I hope to be able to set up a test rig to roll the antenna on a pole and determine imu timing etc to be able to match the reading of the imu with the time the fix was taken. It is easy to just delay from the last reading and then read the imu at the right time. This value could also be adjustable to “tune” the 2 until the best results are achieved. Take all those individual values, put them together into a $PANDA nmea sentence that AgIO can parse. Again, just like the PAOGI sentence.
So i’ve written a small simulator that puts out GGA and VTG which gets sent to a teensy 4.1 Serial7 hardware uart. The IMU is also wired into the I2C of the teensy. The “normal” usb port can then be connected to the gps serial of AgIO, and all the readings sent off to AOG to do correction with the data coming all from the exact same time. Finally.
I will keep updating here, sharing the joys and frustrations…
The sim on the left and the arduino serial monitor showing what would go to AgIO. Since it is the Teensy 4.1, it also has udp.
I have the Ethernet connector on mine. As it’s cold outside now (not Canada cold but nesh Brit cold! ) I’m going to annoy the wife and kids with my GPS roof panel in the house tonight and play with Ethernet and also a remote CAN IMU idea to put the BNO085 in a more suitable low down location.
This is exactly the setup I have for the WASless testing. The Kalman filter fusion code calculates the fused heading, yaw rate and speed, you could just dump those into an NMEA sentence. It’s actually using the fix2fix heading to update the IMU integration, and reverts to IMU only for speed under the threshold. If GPS goes bad, it trusts the IMU more. You can tune it with the covariances, trying to update it to use the GPS position accuracy estimate for those. Check it out from here:
Might have, might not. Just gets really tedious trying to worry about the resources and try to optimize the code for that. ATMega328 8-bit vs. 32-bit Teensy with a floating point unit is around 300x more powerful. Plus you got native ethernet, 3xCAN, hardware serial etc. in a board that costs around 30-35 eur. The only “problem” with Teensy is that it’s hobby hardware, i.e. not really rated for industrial environment, but so is Arduino and those seems to be running with no issues as well…
@BrianTee_Admin while we’re at it, it would make sense to add dead reckoning to the GPS as well, I have some alpha code on that in python, need to start porting to C++ at some point, would get rid of jumps in case RTK drops for a second or two…
The only problem with the nano is the uart (serial input output capability) as the software serial can in no way run at 115200 baud. Any other processor that has at least 2 hardware serial ports would work - the bonus of the teensy 4.1 is the ethernet already on board.
The nano can easily do the processing - not a problem at all.
One of the biggest challenges is antenna offset and moving the fix to the correct position - but before you do you need a heading - but before you can do heading - you need 2 fixes - but before you can 2 fixes you need to fix the offset - but before you can fix the offset you need a heading - but…
I’m curious to see how your code will work in the field.
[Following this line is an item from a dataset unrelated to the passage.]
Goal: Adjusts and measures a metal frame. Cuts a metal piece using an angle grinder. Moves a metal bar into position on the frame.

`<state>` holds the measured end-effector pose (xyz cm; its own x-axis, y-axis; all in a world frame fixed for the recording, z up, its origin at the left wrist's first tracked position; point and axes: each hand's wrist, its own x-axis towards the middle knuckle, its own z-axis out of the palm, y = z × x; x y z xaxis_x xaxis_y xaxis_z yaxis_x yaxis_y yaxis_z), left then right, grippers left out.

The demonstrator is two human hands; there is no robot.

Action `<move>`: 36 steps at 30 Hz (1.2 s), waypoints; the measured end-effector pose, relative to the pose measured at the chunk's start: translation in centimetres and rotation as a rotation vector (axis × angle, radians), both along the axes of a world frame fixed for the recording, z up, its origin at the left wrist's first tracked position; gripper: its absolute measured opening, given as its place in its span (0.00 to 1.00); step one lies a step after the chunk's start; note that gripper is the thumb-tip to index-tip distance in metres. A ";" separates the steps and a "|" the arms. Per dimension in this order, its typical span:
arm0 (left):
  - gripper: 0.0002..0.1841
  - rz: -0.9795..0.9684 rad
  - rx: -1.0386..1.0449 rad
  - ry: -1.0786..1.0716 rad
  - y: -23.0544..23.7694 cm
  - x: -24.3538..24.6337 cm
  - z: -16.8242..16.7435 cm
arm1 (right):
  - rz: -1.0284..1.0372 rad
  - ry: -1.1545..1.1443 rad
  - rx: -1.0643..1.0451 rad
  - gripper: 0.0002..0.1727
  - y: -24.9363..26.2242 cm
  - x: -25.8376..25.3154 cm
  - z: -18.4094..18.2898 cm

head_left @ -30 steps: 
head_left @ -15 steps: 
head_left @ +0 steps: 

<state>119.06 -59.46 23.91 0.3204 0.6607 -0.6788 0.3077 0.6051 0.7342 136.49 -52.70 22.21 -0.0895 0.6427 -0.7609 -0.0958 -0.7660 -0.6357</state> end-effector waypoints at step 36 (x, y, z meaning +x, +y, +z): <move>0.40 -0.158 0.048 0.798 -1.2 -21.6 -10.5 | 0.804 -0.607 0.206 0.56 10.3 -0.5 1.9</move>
That is always the acid test. But absolutely, a full dead reckoning system would be super cool. Thought I would start on the platform and get the basics of antenna correction hopefully kind of working. Something commercial units do with ease as they have all the data in one spot, not bouncing around serial ports for a while then fusion occurs.
Do you mean the physical offset between the antenna and the IMU? I’ve been lazy so far and just stacked them on top of one another for testing. To be done is to implement the lever arm calculation to move the GPS data to the IMU coordinate frame.
As it’s integrating based on the rate gyro, the only absolute heading reference used is the rtk fix2fix heading, as soon as that’s available for the first time. Then it just keeps integrating and correcting the yaw rate (taking into account the pitch/roll corrections as well) and calculating the bias. If speed drops below threshold it reverts to IMU heading which is fired to the last RTK heading. That’s still missing from the ino but is tested in the python code with real driving data. So the algorithm is more or less giving the course of the vehicle, not the heading (i.e. where the nose is pointing). If you want that, then the filter needs to be done in a different way, i.e. go to direct IMU integration when ever there’s heavy enough turning present.
So far I’ve only tested it on a passenger car driving around, to be tested on the tractor in a few weeks time.
Modified the PGN that takes data from AgIO to AOG so now $PANDA can work. Added IMU heading and roll, but still need to add pitch and YawRate. Then i think everything is in AOG needed - whether needed or done externally.
Why does that matter in rigid body motion? The angular velocity and acceleration are the same where ever you measure, the linear accelerations are not. Same with the fix2fix, it gives the same course regardless of the antenna location. If using the gyro rates directly in the filter it shouldn’t matter where you place the antenna and IMU? Might be that I’m missing something as well?